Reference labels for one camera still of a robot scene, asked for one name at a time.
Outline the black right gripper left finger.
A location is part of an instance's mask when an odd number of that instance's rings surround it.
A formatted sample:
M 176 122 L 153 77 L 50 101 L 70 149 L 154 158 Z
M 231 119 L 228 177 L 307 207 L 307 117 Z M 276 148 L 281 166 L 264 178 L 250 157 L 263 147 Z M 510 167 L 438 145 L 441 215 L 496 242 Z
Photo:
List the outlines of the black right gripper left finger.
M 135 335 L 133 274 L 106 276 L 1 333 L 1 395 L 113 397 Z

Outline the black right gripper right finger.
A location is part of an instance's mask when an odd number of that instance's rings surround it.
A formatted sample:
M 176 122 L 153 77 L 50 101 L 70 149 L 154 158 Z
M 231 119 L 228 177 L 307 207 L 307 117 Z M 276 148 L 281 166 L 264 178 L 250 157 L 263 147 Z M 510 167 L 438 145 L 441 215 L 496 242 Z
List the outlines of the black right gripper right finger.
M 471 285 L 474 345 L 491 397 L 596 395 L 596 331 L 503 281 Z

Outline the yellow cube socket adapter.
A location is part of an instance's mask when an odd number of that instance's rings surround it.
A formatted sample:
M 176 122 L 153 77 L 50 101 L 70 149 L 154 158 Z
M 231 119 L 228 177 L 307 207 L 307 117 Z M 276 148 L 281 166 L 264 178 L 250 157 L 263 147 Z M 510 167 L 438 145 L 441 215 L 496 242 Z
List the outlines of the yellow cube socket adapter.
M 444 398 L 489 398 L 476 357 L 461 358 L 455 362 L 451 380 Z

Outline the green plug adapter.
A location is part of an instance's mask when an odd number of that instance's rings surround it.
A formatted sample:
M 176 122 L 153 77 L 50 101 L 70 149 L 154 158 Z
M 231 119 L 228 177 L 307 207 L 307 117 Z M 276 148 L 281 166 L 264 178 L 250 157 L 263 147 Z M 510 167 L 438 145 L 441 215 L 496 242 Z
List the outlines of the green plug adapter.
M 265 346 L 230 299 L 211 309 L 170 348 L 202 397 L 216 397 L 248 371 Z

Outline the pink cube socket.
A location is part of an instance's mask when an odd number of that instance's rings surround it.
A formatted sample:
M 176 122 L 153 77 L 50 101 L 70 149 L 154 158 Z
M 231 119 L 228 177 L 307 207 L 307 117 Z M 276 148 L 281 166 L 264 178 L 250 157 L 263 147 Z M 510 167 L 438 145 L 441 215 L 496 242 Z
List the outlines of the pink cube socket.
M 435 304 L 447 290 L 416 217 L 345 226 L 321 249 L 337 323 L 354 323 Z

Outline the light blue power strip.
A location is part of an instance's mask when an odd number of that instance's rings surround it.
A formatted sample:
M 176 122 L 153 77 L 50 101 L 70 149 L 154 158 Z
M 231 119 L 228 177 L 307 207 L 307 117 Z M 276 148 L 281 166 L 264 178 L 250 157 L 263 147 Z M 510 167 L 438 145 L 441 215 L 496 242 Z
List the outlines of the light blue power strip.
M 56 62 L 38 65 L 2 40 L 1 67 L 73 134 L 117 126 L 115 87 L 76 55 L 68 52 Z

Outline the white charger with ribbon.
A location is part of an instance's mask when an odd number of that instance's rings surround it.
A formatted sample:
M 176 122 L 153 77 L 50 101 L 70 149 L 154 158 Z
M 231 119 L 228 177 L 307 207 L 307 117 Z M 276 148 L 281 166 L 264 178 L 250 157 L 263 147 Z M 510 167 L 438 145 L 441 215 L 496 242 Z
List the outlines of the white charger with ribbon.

WHAT YOU WILL DO ▸
How many of the listing's lines contain "charger"? Respond with a single number and nothing else.

THE ANSWER ▸
2